PROBLEM TO WORK ON: So that the copy matches the original, write out every entry exactly.

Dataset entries
**********
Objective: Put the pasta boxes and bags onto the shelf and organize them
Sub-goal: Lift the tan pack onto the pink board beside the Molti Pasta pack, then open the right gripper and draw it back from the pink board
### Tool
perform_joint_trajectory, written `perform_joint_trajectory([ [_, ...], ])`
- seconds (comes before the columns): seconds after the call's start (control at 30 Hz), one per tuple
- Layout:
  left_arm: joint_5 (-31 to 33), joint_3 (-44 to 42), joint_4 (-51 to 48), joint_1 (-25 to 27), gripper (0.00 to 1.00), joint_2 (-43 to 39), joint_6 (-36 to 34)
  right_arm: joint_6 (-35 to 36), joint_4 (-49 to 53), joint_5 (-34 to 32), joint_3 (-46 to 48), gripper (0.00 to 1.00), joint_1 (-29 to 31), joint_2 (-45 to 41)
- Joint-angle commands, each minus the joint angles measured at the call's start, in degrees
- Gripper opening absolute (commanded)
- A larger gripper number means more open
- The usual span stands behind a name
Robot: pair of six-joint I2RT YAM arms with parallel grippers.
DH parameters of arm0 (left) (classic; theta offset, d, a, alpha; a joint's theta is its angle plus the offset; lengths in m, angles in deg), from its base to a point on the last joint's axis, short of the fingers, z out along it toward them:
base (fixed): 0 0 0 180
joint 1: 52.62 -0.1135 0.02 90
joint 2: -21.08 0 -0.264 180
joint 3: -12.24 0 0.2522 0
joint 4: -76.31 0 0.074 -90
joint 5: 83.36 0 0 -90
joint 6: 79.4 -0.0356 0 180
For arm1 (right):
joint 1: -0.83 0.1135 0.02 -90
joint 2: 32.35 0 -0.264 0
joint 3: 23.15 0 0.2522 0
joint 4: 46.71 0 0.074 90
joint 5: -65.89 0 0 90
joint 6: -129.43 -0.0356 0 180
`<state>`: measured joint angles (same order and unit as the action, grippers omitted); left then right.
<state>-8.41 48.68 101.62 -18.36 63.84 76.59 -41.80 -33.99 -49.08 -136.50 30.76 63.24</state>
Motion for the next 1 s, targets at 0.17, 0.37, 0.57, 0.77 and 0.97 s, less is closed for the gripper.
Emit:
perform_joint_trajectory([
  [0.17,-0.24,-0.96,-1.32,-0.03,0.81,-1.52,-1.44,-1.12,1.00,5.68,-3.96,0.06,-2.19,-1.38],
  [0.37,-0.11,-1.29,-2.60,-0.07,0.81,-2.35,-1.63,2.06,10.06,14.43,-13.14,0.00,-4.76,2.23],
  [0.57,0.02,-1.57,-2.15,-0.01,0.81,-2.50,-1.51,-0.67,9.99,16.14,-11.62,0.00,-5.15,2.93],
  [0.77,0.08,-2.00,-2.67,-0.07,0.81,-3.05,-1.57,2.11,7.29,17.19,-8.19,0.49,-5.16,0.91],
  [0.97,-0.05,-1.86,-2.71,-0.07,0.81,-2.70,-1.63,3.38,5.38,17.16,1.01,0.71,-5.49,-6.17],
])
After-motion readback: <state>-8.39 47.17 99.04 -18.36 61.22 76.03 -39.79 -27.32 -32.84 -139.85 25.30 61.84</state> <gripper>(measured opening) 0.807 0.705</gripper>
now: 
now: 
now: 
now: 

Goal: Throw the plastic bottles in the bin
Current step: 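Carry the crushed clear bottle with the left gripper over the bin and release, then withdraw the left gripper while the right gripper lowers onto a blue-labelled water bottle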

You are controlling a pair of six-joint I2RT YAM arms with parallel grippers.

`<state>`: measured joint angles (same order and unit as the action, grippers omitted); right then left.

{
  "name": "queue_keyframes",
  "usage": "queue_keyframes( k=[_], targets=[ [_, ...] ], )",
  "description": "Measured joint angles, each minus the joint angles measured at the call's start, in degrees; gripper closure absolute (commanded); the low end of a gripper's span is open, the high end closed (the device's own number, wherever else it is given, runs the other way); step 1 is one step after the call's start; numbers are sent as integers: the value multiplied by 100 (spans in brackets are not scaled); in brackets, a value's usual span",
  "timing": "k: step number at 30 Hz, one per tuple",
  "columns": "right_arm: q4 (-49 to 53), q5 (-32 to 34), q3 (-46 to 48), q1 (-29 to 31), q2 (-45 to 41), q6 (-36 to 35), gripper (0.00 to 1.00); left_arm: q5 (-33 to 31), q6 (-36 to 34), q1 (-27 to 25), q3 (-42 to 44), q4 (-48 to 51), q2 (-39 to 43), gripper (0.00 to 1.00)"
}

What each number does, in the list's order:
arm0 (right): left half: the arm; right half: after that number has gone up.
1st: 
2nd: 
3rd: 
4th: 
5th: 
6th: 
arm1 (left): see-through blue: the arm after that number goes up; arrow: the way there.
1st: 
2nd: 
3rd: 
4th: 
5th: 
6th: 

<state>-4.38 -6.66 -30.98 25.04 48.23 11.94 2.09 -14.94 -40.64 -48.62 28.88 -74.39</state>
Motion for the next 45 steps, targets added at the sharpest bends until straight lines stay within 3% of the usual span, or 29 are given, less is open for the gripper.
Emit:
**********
REPLY TO THE EXERCISE:
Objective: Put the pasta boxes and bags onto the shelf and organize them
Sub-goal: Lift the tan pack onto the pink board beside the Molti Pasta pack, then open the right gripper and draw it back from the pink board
### Tool
perform_joint_trajectory, written `perform_joint_trajectory([ [_, ...], ])`
- seconds (comes before the columns): seconds after the call's start (control at 30 Hz), one per tuple
- Layout:
  left_arm: joint_5 (-31 to 33), joint_3 (-44 to 42), joint_4 (-51 to 48), joint_1 (-25 to 27), gripper (0.00 to 1.00), joint_2 (-43 to 39), joint_6 (-36 to 34)
  right_arm: joint_6 (-35 to 36), joint_4 (-49 to 53), joint_5 (-34 to 32), joint_3 (-46 to 48), gripper (0.00 to 1.00), joint_1 (-29 to 31), joint_2 (-45 to 41)
- Joint-angle commands, each minus the joint angles measured at the call's start, in degrees
- Gripper opening absolute (commanded)
- A larger gripper number means more open
- The usual span stands behind a name
Robot: pair of six-joint I2RT YAM arms with parallel grippers.
DH parameters of arm0 (left) (classic; theta offset, d, a, alpha; a joint's theta is its angle plus the offset; lengths in m, angles in deg), from its base to a point on the last joint's axis, short of the fingers, z out along it toward them:
base (fixed): 0 0 0 180
joint 1: 52.62 -0.1135 0.02 90
joint 2: -21.08 0 -0.264 180
joint 3: -12.24 0 0.2522 0
joint 4: -76.31 0 0.074 -90
joint 5: 83.36 0 0 -90
joint 6: 79.4 -0.0356 0 180
For arm1 (right):
joint 1: -0.83 0.1135 0.02 -90
joint 2: 32.35 0 -0.264 0
joint 3: 23.15 0 0.2522 0
joint 4: 46.71 0 0.074 90
joint 5: -65.89 0 0 90
joint 6: -129.43 -0.0356 0 180
`<state>`: measured joint angles (same order and unit as the action, grippers omitted); left then right.
<state>-8.41 48.68 101.62 -18.36 63.84 76.59 -41.80 -33.99 -49.08 -136.50 30.76 63.24</state>
Motion for the next 1 s, targets at 0.17, 0.37, 0.57, 0.77 and 0.97 s, less is closed for the gripper.
Emit:
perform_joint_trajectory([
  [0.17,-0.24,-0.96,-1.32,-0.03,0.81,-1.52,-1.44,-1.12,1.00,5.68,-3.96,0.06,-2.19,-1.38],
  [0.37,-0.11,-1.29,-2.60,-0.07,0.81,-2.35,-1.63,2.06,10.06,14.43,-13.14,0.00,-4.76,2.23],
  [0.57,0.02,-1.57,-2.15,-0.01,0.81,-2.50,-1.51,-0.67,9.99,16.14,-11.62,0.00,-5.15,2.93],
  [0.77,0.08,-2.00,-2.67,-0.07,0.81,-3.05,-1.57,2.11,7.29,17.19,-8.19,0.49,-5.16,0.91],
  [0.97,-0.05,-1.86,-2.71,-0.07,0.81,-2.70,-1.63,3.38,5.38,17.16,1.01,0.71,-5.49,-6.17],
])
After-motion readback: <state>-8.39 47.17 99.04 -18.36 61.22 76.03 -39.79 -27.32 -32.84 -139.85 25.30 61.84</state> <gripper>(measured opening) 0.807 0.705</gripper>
now: 
now: 
now: 
now: 

Goal: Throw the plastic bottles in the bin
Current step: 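Carry the crushed clear bottle with the left gripper over the bin and release, then withdraw the left gripper while the right gripper lowers onto a blue-labelled water bottle
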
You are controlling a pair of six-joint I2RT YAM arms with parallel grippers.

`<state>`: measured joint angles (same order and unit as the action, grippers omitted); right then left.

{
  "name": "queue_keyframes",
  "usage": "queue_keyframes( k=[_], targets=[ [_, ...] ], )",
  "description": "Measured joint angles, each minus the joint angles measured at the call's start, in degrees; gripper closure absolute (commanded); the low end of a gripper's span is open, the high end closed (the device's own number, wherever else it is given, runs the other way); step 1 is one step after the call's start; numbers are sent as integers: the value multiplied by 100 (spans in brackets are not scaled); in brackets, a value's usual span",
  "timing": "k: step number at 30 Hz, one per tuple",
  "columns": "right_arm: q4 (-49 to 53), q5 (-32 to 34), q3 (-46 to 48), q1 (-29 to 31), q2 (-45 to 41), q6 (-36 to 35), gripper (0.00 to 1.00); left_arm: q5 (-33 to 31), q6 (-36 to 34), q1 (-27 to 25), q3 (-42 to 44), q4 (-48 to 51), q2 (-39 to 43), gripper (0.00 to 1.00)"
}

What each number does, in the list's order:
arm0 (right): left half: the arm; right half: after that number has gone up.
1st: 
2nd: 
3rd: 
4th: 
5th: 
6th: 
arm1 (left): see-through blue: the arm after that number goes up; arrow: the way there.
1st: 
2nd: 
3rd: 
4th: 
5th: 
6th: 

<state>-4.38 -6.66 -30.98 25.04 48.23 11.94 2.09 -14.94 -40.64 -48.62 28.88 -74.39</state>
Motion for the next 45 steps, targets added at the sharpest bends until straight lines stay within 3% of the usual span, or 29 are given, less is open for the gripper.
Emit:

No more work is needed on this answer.